Improve Your Concentration Through Meditation.
A simple meditative practice designed to build concentration.
Whether you are a daily meditator or only heard of meditation from a friend, most people seem to agree that meditation can have profound effects on the body and mind. The practice appears to have an amazing variety of neurological benefits, from changes in grey matter volume to enhanced connectivity between brain regions. In today’s world, with so many distractions and stimulations, a clear mind is an essential tool to use during decision making. Most people aren’t using this tool and according to National Institute of Health data published in 2012, only 8% of Americans practiced meditation daily. Nooflux wants to discuss a different approach to meditation, one centered around balancing calming the mind and focusing on the present moment. When most people think about meditation, intense focus generally isn’t the first thought that will come to mind. Many people have difficulty in starting or deepening their meditation practice because of the lack of intensity during their meditation. The mind naturally starts to wander, and the practice of mindful meditation means gently bringing the attention back into the body, and in the breath. This lack of intensity is explained as one of the “five hindrances” of meditation, according to Buddhist tradition.
“The mind has two main functions, ‘doing’ and ‘knowing’. The way of meditation is to calm the ‘doing’ to complete tranquility while maintaining the ‘knowing’. Sloth and torpor occur when one carelessly calms both the ‘doing’ and the ‘knowing’, unable to distinguish between them. “
– Ajahn Brahmavamso
How Meditation can help develop your ability to focus
Whenever you have a deep interest in something, focus is a natural by-product. If you are working on your breathing during your practice, you need to generate an intense desire to want to know your breath deeply. You must yearn to want to experience your breath on every level imaginable, over and over. That intense desire and interest will inevitably lead to a sharper focus on your practice. Most people find this method easier to practice and just as effective when compared to traditional meditation. In focused meditation, individuals can focus on almost any object or thing that can be picked up by your senses. For instance, one can focus on particular sound, image, smell, body part, or breathing technique.
How to Prepare for Your Practice
It’s important to go into your meditation with intention.
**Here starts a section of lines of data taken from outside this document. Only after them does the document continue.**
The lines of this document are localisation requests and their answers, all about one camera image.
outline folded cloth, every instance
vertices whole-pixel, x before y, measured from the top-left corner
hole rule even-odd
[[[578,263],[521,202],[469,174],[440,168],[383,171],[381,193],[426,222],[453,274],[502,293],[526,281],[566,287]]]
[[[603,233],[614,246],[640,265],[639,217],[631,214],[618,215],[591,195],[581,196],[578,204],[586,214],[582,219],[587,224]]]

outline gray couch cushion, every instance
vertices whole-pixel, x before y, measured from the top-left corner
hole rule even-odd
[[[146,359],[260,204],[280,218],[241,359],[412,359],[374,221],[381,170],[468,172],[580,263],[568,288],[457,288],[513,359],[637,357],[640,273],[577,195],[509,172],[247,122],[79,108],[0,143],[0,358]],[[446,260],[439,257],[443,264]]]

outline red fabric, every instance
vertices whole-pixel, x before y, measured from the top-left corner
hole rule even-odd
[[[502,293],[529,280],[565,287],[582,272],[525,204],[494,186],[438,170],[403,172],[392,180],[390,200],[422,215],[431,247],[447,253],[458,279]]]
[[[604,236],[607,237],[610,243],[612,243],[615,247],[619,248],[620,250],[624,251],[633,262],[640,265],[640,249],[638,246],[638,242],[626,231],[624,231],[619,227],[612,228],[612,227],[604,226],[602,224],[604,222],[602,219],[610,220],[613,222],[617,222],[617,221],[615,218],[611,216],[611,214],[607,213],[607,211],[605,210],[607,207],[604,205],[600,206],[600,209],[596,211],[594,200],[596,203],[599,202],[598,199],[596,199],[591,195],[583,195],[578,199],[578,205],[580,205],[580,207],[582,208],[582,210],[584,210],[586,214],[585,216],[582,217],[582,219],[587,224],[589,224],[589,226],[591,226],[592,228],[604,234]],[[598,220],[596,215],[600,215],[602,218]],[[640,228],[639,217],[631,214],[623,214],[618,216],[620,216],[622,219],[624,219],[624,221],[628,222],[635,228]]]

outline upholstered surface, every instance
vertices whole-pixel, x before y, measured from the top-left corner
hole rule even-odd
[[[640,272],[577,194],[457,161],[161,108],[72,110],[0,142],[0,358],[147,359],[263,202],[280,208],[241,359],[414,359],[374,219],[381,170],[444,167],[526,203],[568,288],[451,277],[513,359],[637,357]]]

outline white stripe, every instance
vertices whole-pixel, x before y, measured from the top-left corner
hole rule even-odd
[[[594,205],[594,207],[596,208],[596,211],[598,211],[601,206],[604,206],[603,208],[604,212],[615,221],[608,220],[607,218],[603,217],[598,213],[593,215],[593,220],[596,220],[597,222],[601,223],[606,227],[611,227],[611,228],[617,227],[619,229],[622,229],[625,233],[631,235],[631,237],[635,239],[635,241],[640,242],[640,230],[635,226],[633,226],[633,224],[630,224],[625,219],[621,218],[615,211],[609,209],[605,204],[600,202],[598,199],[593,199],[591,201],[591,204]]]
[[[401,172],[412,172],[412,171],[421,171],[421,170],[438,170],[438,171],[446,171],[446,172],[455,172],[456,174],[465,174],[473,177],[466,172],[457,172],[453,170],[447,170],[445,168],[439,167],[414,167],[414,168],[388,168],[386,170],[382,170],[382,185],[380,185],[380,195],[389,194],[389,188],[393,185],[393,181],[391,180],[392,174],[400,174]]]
Visualize what you want to focus working on and prepare that idea prior to your practice.
Find yourself in a comfortable seated position and make sure you’re in an area with minimal distractions. Put your entire attention on the selected target and calm the internal voice that will try to analyze. Increase the intensity of your focus as you get deeper into your meditation. Keep in mind that meditation is a skill that you develop with practice, so don’t get discouraged if your mind starts to wander. This is normal, so just remember to realize you’ve wandered off and bring the attention back into the body.
Imagine that we are going to meditate for 10 minutes (600 seconds). Let’s visually represent your meditation as a square on a paper, filled with 600 dots. Before you start your meditation, all of the dots are blank.
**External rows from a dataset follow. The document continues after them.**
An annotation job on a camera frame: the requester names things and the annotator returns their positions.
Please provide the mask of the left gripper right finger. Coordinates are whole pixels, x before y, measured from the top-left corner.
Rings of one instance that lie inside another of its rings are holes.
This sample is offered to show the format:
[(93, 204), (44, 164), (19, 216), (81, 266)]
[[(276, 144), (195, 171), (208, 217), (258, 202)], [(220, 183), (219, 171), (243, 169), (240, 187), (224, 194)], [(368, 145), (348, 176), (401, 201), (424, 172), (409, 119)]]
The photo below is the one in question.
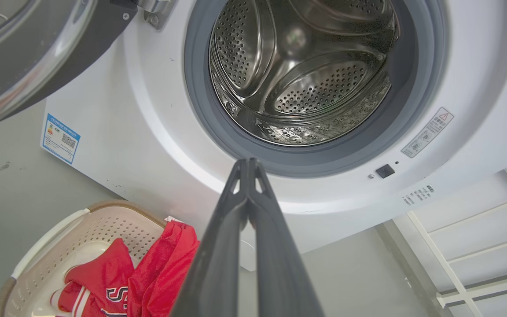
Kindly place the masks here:
[(262, 164), (248, 160), (261, 317), (322, 317), (323, 309)]

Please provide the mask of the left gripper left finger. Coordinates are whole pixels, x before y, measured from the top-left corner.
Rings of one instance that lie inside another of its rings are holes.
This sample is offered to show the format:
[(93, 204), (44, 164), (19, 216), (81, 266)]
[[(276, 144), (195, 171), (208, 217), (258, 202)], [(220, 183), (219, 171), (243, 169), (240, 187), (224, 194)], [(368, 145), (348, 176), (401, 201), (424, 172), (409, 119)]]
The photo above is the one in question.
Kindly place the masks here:
[(234, 164), (171, 309), (172, 317), (237, 316), (239, 245), (247, 221), (242, 180), (246, 170), (245, 159)]

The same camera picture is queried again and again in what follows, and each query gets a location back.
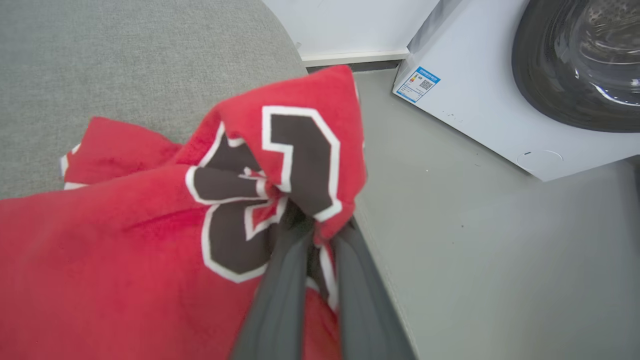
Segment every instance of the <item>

Each second of your meditation can only be spent in one of three ways. Either with the object of focus (in this example, our breath), with another object (such as a thought or memory), or we can enter a “blanked out” state that is neither focused or distracted.
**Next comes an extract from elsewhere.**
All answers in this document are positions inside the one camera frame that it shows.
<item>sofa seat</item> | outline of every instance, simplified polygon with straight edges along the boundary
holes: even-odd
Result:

We can represent these with the following colors:
- For each second you focus on your breath, you get a green dot.
- For each second you are engaged in thoughts, you get a red dot.
- For each second you are in a blank state, you get a gray dot.
The goal is to fill the blank dots with as many green dots as possible. The more green dots you have, the deeper and clearer your meditation feels. The more red dots you have, the more distracted and “noisy” your meditation will feel. If it is filled with gray dots, meditation is “calm but clouded”.
As your begin, your first couple practices might look similar to this:
As you practice and your focus intensifies, your meditation will start to look like this:
The goal for the meditator is to gently:
1. Decrease the number of consecutive reds
2. Increase the overall number of greens (pure concentration moments)
3. Increase the number of consecutive greens
4. Decrease the number of grays
Remember that if your meditation practice never achieves all green, that is fine. The most important thing is striving to improve and deepen your practice.
According to the Hindu teaching of the three gunas (which are the basic characteristics of building blocks of all existence), we can say that:
- green is sattva (purity, balance, serenity, openness, clarity, presence, awareness)
- red is rajas (activity, dynamism, movement, agitation, restlessness)
- gray is tamas (torpor, sloth, inertia, obfuscation, heaviness, forgetfulness)
The positive effects of focused meditation on the cognitive function
Meditation has profoundly positive effects on the executive functions. Organization, motivation, planning, and discipline are some of the most important executive functions. By practicing focused mediation, it becomes easier over time to eliminate surface distractions and strengthen the neural connections associated with executive functions. Even the working memory is improved with the help of focused meditation. The best part is that you don’t have to practice focused meditation for a long time to notice the difference. You will retain the information you’ve received for a longer period of time and you will be able to use it at the right time and in the right place. This type of meditation is also good for unleashing creativity, allowing people to consider alternative solutions and new ideas. Practicing focused meditation on a regular basis and incorporating nootropics that support your practice will help you achieve your optimal potential.